Pour les médias, il n’existe pratiquement qu’un seul sport, le football (accessoirement le tennis). Après Roland Garros, l’Euro 2008 occupe les esprits au mois de juin. Pourtant le foot-spectacle n’est qu’une activité dont l’objectif est la sidération des masses, l’encadrement d’un troupeau dont chacun fait partie et auquel tous sont assujettis. Le spectacle de foot n’est pas une innocente passion populaire, une épopée fraternelle et glorieuse. Ce n’est qu’un business de plus, mais dans des stades où la violence et la haine sont exacerbées. C’est l’infantilisation d’une foule qu’on a rendu hystérique, qu’elle se rassemble d’ailleurs dans les stades ou qu’elle reste avachie devant sa télé. Le foot est devenu le plus puissant des opiums du peuple, la collectivisation de toutes les illusions individuelles. L’utilisation politique de l’hystérie collective est historiquement habituelle ! C’est ainsi qu’on peut résumer le livre de JM Brohms et M.Perelman, Le football, une peste émotionnelle, sous-titré la barbarie des stades.

 

Ces analystes constataient que lors du Mondial 1998, toutes les forces politiques et tous les intellectuels s’étaient rués sur le devant de la scène pour célébrer sans la moindre retenue l’ivresse, la transe, l’euphorie, la liesse de l’événement… alors que le foot n’est qu’une politique d’encadrement des foules, un moyen de contrôle social, l’application de la formule de la Rome antique  » panem et circenses  » (du pain et des jeux). « La tribalisation du stade se transforme en une communion nationale et procure une jouissance où l’amour nombriliste se fond dans l’amour communautaire ». Cette expression d’un philosophe montre que tout peut être prétexte au communautarisme, qu’il soit mondial, national ou local, alors que la seule communion qui importe est de partager tous ensemble les richesses avec la Biosphère.
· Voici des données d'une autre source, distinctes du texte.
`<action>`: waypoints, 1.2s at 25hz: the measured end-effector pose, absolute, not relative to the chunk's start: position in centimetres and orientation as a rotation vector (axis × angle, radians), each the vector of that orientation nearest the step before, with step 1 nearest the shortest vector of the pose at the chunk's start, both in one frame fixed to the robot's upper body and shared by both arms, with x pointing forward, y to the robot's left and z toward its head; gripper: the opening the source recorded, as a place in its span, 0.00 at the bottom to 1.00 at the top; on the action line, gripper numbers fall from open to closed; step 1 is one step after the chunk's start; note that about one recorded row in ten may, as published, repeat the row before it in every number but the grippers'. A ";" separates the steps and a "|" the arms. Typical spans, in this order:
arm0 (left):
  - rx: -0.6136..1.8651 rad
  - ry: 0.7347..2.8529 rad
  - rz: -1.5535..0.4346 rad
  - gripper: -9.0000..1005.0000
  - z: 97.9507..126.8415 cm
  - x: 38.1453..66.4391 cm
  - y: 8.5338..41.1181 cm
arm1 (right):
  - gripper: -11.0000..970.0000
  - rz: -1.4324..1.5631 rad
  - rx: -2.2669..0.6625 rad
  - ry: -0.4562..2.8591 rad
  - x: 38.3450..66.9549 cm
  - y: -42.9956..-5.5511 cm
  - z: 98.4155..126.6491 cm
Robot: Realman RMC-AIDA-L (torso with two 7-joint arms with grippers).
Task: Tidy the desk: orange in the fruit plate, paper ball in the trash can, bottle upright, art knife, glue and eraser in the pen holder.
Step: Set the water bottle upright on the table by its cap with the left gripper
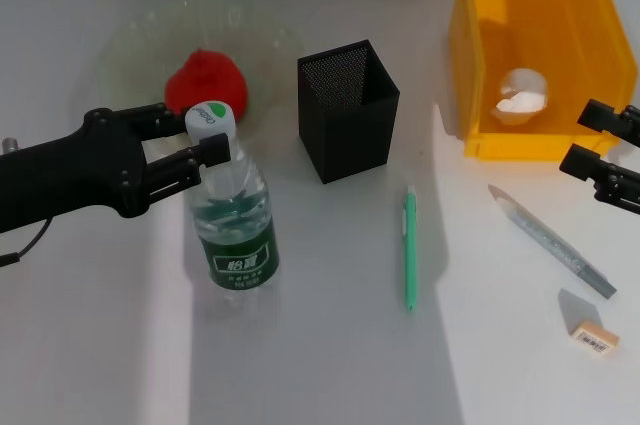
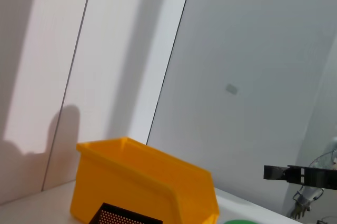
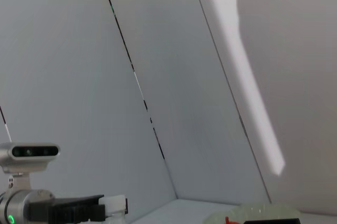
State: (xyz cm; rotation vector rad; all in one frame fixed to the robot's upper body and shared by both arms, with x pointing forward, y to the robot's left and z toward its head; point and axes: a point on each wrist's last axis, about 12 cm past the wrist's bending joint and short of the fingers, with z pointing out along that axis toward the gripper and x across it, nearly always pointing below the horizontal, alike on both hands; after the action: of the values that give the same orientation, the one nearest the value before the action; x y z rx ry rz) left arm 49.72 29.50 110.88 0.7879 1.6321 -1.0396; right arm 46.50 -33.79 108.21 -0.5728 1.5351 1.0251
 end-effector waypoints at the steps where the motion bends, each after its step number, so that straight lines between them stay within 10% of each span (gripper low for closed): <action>1: 0.795 1.614 -1.029 0.44 110.6 49.6 29.6 | 0.83 1.033 -0.568 1.527 46.4 -33.6 108.1; 30: 0.901 1.453 -0.862 0.44 108.3 49.3 29.4 | 0.83 1.184 -0.785 1.611 46.4 -31.8 107.5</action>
State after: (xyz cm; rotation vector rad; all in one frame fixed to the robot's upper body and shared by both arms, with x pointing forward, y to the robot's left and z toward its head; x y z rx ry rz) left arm 49.31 29.37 108.25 0.9005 1.4531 -0.8620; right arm 46.37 -31.81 107.51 -0.7847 1.6109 1.1837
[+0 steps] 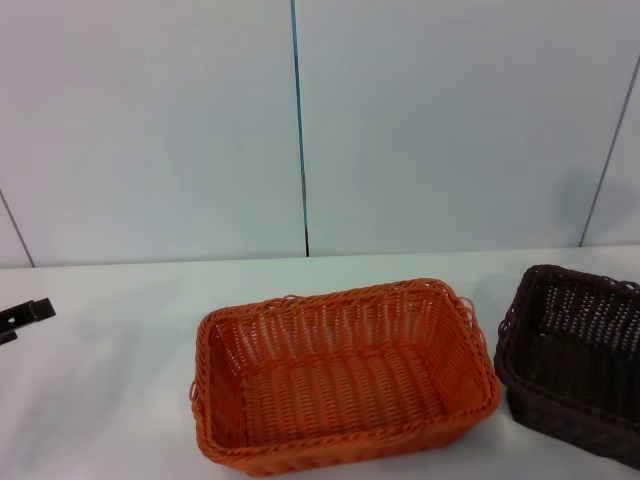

 Comment redonner le goût de la Nature à des individus qui vont préférer rester leurs samedis et dimanches après-midi devant leur écran télé plutôt que de s’activer physiquement à l’extérieur de leurs linceuls ? En montrant l’exemple. Mieux vaut se ressourcer avec d’autres dans le silence de la Nature plutôt que dans les signaux détonants et assourdissants d’une civilisation condamnée.

l’euro 2008, on s’en fout

            L’euro 2008, je m’en fous. Le sport à la télé, c’est pas du sport, je regarde jamais un match de foot, de rugby, d’escrime… C’est du temps perdu, du temps gaspillé, du temps volé à la nécessité. La page de mon quotidien sur l’Euro 2008, je m’en fous. L’équipe de France s’est inclinée 4 buts à 1 face aux Pays-Bas (LeMonde du 16.06.2008), la belle affaire. J’ai lu pour en avoir le cœur net l’article de l’envoyé spécial et le commentaire de Dider Deschamps : rien à en tirer, pourquoi commenter un match perdu, pourquoi même se glorifier d’un match gagné, le foot professionnel je m’en fous. Je n’ai pas plus d’affinité pour la France que pour les Pays-Bas, deux pays européens qui feraient mieux d’instaurer une culture commune que présenter des équipes nationales pour jouer à la baballe.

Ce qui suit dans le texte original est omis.